De inicio señalo que a los integrantes de la Suprema Corte de Justicia de la Nación, se les denomina ministros; a los titulares de los tribunales colegiados y unitarios de circuito, magistrados y a los titulares de los juzgados del poder judicial de la federación se les conoce como jueces de Distrito, algunos de estos órganos son especializados en alguna materia y los otros mixtos.  Todos ellos integran el Poder Judicial de la Federación. Y su función principal es la de impartir justicia, y garantizar nuestros derechos humanos. La Corte, además, resuelve en los mecanismos jurisdiccionales de control de constitucionalidad y de convencionalidad (cuando se refiere a los tratados internacionales que otorgan derechos y que han sido ratificados por el senado como lo es el Pacto de San José)

Es también necesario hacer algunas otras precisiones para abonar en este debate: En claro seguimiento y bajo la influencia de los Estados Unidos, con los planteamientos emergidos de la revolución francesa y con el antecedente de la instrumentación en el país del norte, en la búsqueda de evitar la concentración de poderes, para que existan equilibrios en nuestro país nos regimos por un régimen republicano con división de Poderes.

Y aunque el Artículo 80 señala como supremo al Poder Ejecutivo,  también el Artículo 49 señala que el Supremo Poder de la Federación se divide para su ejercicio en Legislativo, Ejecutivo y Judicial, dándoles la jerarquía de iguales.

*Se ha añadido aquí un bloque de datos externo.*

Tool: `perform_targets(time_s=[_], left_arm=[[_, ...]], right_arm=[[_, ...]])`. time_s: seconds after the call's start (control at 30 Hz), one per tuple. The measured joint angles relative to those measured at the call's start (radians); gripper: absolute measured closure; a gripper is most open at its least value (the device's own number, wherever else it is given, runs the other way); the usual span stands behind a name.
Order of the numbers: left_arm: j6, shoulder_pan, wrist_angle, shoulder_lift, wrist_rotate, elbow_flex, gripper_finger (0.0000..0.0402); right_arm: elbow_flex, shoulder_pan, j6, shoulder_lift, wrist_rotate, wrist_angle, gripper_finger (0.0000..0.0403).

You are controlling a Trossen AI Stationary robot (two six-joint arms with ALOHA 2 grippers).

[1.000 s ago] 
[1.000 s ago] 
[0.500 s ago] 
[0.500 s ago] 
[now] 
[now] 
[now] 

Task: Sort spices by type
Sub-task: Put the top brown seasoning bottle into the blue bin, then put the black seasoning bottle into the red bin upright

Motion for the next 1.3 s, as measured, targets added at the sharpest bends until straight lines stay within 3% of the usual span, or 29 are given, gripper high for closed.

Como atribución de la Suprema Corte señalamos conocer y resolver sobre los medios de control constitucional y entre ellos el que ahora atrae la atención de los usuarios de las redes: el interpuesto para defender los salarios de ministros, magistrados y jueces.

Alexander Hamilton, en El Federalista escribió una defensa poética de la supremacía constitucional:

La interpretación de las leyes es propia y peculiarmente de la incumbencia de los tribunales. Una Constitución es de hecho una ley fundamental y así debe ser considerada por los jueces. A ellos pertenece, por lo tanto, determinar su significado, así como el de cualquier ley que provenga del cuerpo legislativo. Y si ocurriere que entre las dos hay una discrepancia, debe preferirse, como es natural, aquella que posee fuerza obligatoria y validez superiores; en otras palabras, debe prefe­rirse la Constitución a la ley ordinaria, la intención del pueblo a la intención de sus mandatarios. Esta conclusión no supone de ningún modo la superioridad del Poder Judicial sobre el Legislativo. Sólo significa que el poder del pueblo es superior a ambos.

En la constitución no se prevé la suspensión provisional de los actos que se reclaman mediante este mecanismo de control constitucional y de equilibrio entre los poderes.  Tampoco en la ley reglamentaria. Pero la Corte concedió la suspensión a los efectos de la ley, a través del ministro que conoce del caso inconstitucionalidad que se interpuso para defender los salarios de los miembros del poder judicial de la federación (donde los que van a resolver a la vez son parte) y  de lo que por tanto debieran declinar competencia, por inhibitoria.

La independencia no está en juego. No se les juzga por corrupción.  Los salarios de los altos funcionarios sí son desproporcionados.

Es el poder menos corrompido, con todas las excepciones mencionables, y el más profesionalizado. Donde se labora hasta 20 horas diarias.